Cerium could be the next inorganic UV filter

By Katie Bird

- Last updated on GMT

Related tags Zinc oxide Sunscreen Titanium dioxide

An oxide of cerium could protect against UVA rays in the same way as the inorganic filters zinc and titanium, according to researchers in France.

Thierry Devers and his team from the University of Orléans have been researching the potential of cerium, one of the rare earth metals, as a UV filter.

Calcium improves protection

In its pure form cerium dioxide only blocks out rays at the higher end of the UVA spectrum. However, Devers and the team have found that adding calcium to the cerium dioxide makes it effective against lower wavelengths of light.

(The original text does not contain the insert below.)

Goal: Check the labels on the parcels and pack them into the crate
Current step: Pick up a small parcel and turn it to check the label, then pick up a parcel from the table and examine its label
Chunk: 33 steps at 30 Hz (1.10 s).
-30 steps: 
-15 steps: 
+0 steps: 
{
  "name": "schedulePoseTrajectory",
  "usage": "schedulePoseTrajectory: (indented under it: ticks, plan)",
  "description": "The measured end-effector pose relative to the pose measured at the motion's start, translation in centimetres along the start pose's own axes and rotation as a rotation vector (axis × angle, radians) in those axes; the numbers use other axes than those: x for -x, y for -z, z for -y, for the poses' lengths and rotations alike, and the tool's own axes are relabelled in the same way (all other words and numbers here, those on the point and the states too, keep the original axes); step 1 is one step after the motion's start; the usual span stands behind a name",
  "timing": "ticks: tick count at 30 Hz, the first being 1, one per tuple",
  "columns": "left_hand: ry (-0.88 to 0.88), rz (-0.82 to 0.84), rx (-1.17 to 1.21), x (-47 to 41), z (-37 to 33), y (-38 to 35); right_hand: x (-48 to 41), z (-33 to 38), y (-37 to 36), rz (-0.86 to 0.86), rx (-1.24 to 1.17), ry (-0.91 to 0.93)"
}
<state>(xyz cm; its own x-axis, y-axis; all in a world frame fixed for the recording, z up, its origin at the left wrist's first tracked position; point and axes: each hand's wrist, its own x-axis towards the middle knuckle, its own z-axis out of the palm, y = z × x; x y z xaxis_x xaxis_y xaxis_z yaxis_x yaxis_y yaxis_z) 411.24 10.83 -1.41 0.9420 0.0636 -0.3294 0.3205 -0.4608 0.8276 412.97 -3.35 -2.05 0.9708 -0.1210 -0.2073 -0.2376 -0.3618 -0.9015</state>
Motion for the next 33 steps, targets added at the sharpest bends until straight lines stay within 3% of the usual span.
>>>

In fact the addition of calcium reduces the size of the particles, Devers told CosmeticsDesign.com.

This has two effects, according to the scientist.

Primarily, it means that the material blocks shorter wavelengths of light and can therefore protect against the full UVA spectrum.

In addition, as the smaller particles can spread more evenly across a surface it improves the material’s ability to reflect UVA rays.

According to Devers, the bigger the percentage of calcium the smaller the particles and the team will be looking to see if there is a limit to this effect.

There remains a lot to be done, according to Devers, including exploring in more detail the effect of the calcium on the protection provided by the material and investigating the SPF factor that it could provide.

“However, the biggest thing that remains to be explored, and that we hope to do with an industry partner, is to investigate the formulation possibilities of the material.

“We need to look at whether the material is suitable for oil, water or cream bases, and whether or not it mixes well with titanium dioxide, before we can start looking at the SPF,” ​he said.

Devers will be present at the stand 'IUT Chartres' at the Cosmetech meeting in Chartres, France, on November 5-6.

An alternative to zinc oxide

According to Devers, cerium dioxide could, theoretically, replace zinc oxide, a widely used inorganic filter.

Although zinc oxide is accepted for use in many countries, Devers notes it is not yet included on the European Cosmetics Directive positive list.

Devers maintains that if zinc oxide does not get accepted as a UV filter by the Directive, a company that had already started investing in a potential substitute would have a significant head start on the rest of the industry.

The UK cosmetics trade association the CTPA confirmed that an application has been made for the inclusion of zinc oxide into Annex 7 (the positive list for UV filters) but this has not yet been granted.